Насыщенный теплый тембр струнных и на их фоне вальсообразная, ностальгически пронзительная аккордеонная мелодия в стиле 50-х годов составляют интонационную основу лейтмотива фильма. Этот лейтмотив возникает в первых же кадрах. В непривычно развернутой для игрового фильма экспозиции музыка становится как бы главным действующим лицом: намеренное увеличение уровня громкости приближает ее к зрителю. Изображение настраивается по музыке. Размеренная и в то же время напряженная ее отрешенность помогает авторам воссоздать головокружительное чувство невесомости, которое возникает в момент приближения камеры к земле, а потом стремительного ее отрыва, помогает объединить в единую, полную высшего драматического смысла картину монохромные и вирированные кадры, запечатлевшие пациентов психиатрической больницы, виды казах-аула, улицы туркменского города и его жителей, верблюдов, кладбище...
«Невесомость» не есть, однако, отрыв от реальности, а лишь спровоцированное этой реальностью состояние. И не удивительно, что ностальгическую, полную неясной горести и печали мелодию аккордеона постоянно пронзают то страдальческие человеческие крики, то звенящие и скрежещущие звуки, то резкие удары бича. Иногда развитие лейтмотива внезапно останавливается, застывает на протянутых аккордах, в которые вплетаются плач или смех, рождающие сложную, противоречивую гамму чувств: тревожного ожидания и ощущения надвигающегося несчастья.
В дальнейшем фактура лейтмотива, основанная на медитации струнных, становится еще более насыщенной и подвижной.

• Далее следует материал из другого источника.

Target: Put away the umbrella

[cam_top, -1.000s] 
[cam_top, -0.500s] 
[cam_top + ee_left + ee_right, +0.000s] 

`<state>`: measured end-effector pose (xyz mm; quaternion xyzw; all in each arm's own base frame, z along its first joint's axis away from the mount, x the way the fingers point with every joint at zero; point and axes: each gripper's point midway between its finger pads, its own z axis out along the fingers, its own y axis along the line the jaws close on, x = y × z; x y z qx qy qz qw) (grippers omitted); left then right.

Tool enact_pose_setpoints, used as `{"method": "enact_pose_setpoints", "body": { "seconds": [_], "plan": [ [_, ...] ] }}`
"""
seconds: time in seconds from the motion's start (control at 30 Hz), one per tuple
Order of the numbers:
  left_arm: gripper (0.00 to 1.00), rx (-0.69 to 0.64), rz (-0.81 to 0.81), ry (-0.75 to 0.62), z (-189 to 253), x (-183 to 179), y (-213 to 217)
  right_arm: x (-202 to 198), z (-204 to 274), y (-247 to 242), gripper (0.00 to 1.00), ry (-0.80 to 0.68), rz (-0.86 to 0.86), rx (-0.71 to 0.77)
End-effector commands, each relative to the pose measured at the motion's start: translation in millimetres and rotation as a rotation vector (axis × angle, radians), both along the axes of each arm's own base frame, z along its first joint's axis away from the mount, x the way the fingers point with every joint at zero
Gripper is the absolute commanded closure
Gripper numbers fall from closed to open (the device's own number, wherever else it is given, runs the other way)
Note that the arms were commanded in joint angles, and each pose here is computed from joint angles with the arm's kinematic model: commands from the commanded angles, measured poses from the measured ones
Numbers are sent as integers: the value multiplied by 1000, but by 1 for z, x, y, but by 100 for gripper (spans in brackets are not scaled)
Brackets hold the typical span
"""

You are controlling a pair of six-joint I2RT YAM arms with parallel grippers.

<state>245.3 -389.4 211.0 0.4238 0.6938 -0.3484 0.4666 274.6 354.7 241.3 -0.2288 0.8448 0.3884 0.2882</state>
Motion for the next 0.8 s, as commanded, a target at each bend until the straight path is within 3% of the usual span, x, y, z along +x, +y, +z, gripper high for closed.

Постепенно лейтмотив превращается в некую музыкальную праматерию, макрокосм, в недрах которого существуют, выплескиваясь наружу, все виды и формы музыкального искусства: от фольклора до классических произведений Глинки, Шумана, Шнитке, Оффенбаха. Происходит как бы катастрофическое сжатие всей музыкальной культуры в единой точке, рождающее предчувствие мирового катаклизма.
...Именно звук в «Днях затмения» явился тем сильно действующим художественным средством, которое способствует расширению пространственно-временных границ кадра и выводит действие за рамки событий и проблем только сегодняшнего дня на уровень тревог всечеловеческих, тревог о судьбе всей нашей цивилизации.
Егорова Т. Эффект дисгармонии // Искусство кино. 1989. № 5.